The answer must be every line of the records below that holds the word "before".
+---+
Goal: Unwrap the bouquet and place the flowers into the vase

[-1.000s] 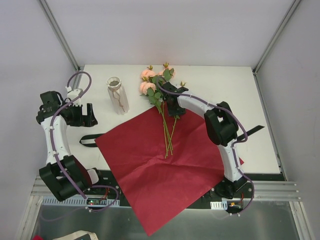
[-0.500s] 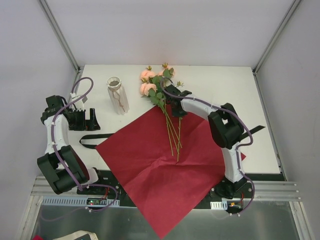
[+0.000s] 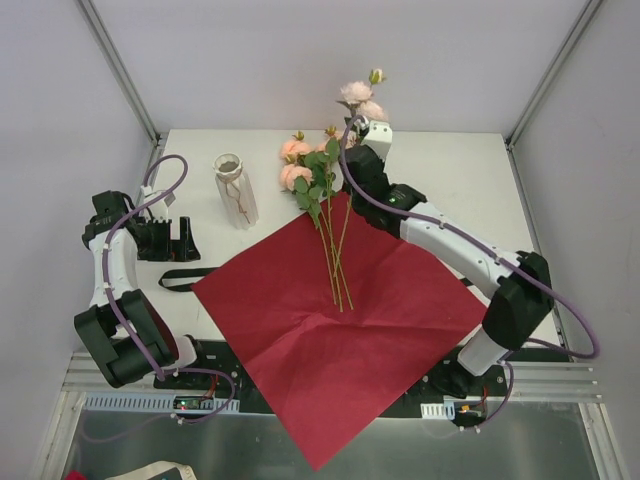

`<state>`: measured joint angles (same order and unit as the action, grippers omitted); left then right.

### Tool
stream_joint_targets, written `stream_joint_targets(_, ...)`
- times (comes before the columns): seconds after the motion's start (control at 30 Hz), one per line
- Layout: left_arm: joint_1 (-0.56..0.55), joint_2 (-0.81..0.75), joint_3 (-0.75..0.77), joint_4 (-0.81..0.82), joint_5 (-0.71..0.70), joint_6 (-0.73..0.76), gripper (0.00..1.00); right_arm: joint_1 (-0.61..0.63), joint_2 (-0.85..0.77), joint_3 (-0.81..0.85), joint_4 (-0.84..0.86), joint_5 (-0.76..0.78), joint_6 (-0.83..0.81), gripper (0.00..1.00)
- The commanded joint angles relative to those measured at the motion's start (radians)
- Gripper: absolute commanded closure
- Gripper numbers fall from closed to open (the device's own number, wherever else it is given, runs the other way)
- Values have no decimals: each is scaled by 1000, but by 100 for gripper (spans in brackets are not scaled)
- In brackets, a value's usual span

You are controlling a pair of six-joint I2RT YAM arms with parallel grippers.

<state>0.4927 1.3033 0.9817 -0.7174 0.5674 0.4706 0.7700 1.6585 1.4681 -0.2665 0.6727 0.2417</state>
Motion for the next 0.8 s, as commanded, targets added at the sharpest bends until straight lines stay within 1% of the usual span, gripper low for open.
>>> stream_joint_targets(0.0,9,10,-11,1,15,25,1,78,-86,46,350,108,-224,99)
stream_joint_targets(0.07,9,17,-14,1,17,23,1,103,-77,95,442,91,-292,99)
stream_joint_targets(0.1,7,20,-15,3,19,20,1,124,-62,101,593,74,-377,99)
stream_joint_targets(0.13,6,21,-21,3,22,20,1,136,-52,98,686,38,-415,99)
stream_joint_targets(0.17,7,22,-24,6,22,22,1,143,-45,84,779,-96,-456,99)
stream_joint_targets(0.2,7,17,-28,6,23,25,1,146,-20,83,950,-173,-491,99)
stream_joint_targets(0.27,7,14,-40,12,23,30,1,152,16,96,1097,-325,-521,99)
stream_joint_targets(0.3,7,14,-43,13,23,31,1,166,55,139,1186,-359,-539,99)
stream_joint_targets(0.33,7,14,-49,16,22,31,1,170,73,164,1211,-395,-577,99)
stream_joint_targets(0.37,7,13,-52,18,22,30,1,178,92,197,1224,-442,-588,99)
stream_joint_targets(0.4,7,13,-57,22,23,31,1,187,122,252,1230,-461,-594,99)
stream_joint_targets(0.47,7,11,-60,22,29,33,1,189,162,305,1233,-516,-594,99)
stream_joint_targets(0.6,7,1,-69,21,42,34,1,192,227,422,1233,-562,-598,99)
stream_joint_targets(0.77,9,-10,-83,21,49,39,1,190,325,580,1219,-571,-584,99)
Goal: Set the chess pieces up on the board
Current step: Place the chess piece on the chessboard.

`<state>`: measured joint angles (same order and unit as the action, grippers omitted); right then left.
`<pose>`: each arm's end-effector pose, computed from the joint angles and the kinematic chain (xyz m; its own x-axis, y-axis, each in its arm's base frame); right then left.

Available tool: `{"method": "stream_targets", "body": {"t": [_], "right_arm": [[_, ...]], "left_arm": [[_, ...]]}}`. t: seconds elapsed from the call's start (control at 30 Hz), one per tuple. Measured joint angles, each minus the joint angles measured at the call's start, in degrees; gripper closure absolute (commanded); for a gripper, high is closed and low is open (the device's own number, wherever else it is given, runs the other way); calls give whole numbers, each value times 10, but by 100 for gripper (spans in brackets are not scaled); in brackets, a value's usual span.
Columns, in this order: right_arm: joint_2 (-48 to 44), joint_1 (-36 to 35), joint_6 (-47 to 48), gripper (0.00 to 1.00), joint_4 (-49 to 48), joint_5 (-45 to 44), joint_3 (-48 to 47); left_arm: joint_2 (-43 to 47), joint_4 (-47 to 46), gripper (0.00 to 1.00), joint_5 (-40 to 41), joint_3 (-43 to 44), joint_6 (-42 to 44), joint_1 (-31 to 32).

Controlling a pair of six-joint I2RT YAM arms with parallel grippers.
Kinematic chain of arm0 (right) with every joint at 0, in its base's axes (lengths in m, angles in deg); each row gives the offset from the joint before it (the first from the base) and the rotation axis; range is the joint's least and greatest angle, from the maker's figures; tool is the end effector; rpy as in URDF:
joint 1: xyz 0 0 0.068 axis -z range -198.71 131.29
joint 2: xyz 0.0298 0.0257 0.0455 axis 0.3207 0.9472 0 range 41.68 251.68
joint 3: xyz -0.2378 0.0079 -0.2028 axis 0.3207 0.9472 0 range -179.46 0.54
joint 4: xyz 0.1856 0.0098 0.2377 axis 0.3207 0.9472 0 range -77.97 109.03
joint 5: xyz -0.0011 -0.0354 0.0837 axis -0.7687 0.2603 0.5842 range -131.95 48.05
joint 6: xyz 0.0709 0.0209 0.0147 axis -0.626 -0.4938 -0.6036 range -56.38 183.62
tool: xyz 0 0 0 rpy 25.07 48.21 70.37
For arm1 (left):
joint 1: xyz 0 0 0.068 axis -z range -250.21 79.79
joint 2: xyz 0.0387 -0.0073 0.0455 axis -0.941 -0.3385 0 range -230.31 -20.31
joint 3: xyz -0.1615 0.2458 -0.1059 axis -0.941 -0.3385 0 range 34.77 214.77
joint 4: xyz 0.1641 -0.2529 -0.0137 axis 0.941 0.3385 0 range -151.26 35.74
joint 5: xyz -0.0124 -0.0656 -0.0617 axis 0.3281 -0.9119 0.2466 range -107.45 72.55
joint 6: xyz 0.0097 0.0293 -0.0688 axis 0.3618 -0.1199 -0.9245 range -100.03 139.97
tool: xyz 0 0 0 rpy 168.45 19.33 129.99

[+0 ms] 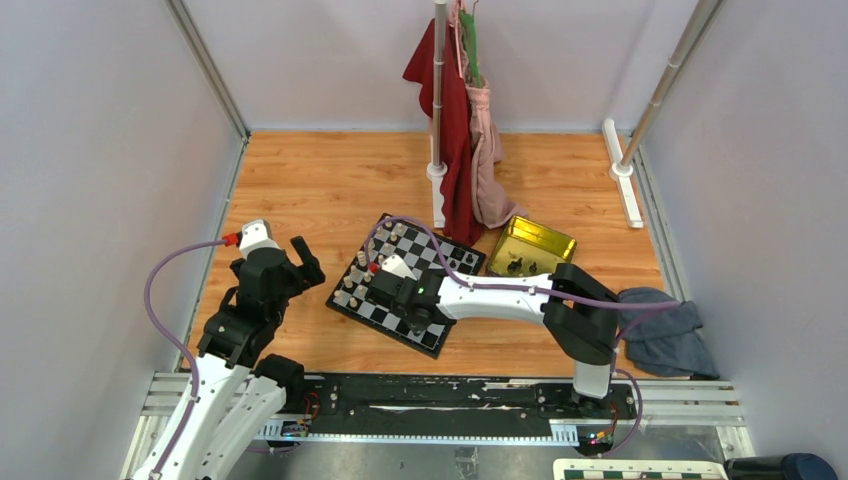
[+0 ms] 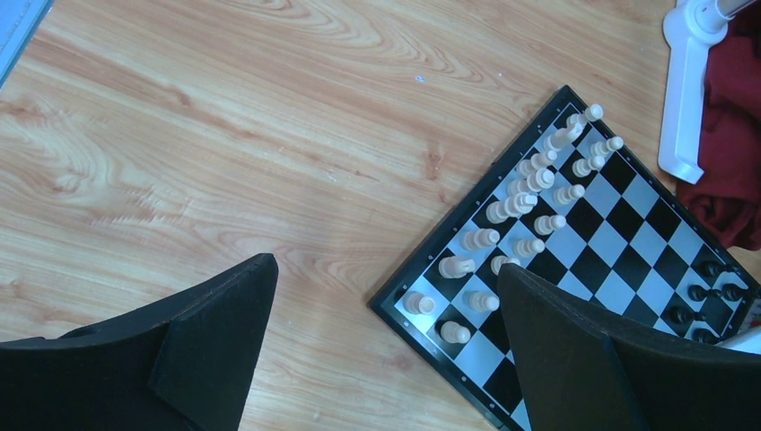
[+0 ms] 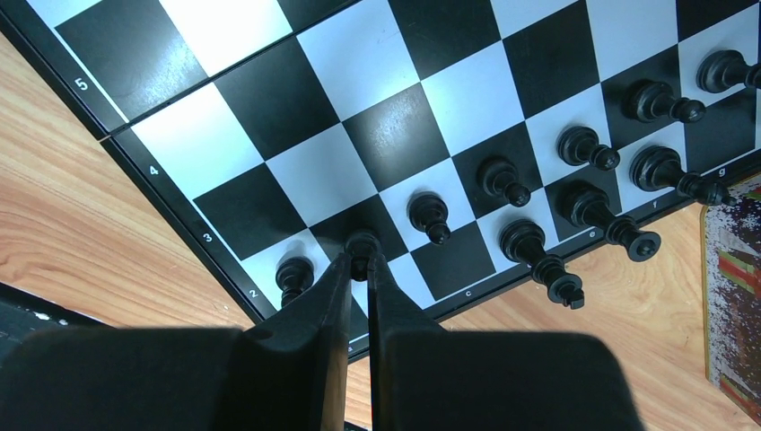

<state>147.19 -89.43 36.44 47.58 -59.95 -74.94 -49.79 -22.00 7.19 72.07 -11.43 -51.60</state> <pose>0.1624 0.4053 0.1930 -0.6582 -0.5661 -0.4964 -0.6238 0.7792 -0.0615 0.1447 -0.0207 0.2934 -0.3975 -0.3659 -0.8415 -0.2977 0.9189 -0.2589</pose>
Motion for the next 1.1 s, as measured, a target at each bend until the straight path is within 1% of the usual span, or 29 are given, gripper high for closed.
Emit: {"method": "stream_targets", "body": {"t": [0.17,0.3,0.57,0.67,0.93,1.1], "right_arm": [[0,2,0,95,0,0,0],[0,3,2,83,0,3,0],[1,4,10,70,0,11,0],[1,4,14,68,0,11,0],[1,4,25,68,4,10,-21],[-8,4,35,67,28,-2,-52]], "left_arm": [[0,-1,0,0,0,2,0],[0,-1,0,0,0,2,0],[0,-1,0,0,0,2,0],[0,-1,0,1,0,2,0],[0,0,0,5,0,1,0],[4,0,0,10,0,1,0]]}}
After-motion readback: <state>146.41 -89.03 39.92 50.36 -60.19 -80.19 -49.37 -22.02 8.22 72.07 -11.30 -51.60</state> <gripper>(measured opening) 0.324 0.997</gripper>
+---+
_RESPONSE FOR THIS EXERCISE_.
- times (comes before the columns): seconds after the motion's start (control at 30 Hz), one per line
Kinematic chain of arm0 (right) with every joint at 0, in its base's axes (lengths in m, angles in deg); each row gives the offset from the joint before it (the first from the base) and the rotation axis; range is the joint's least and greatest angle, from the maker's figures; tool is the end effector; rpy as in URDF:

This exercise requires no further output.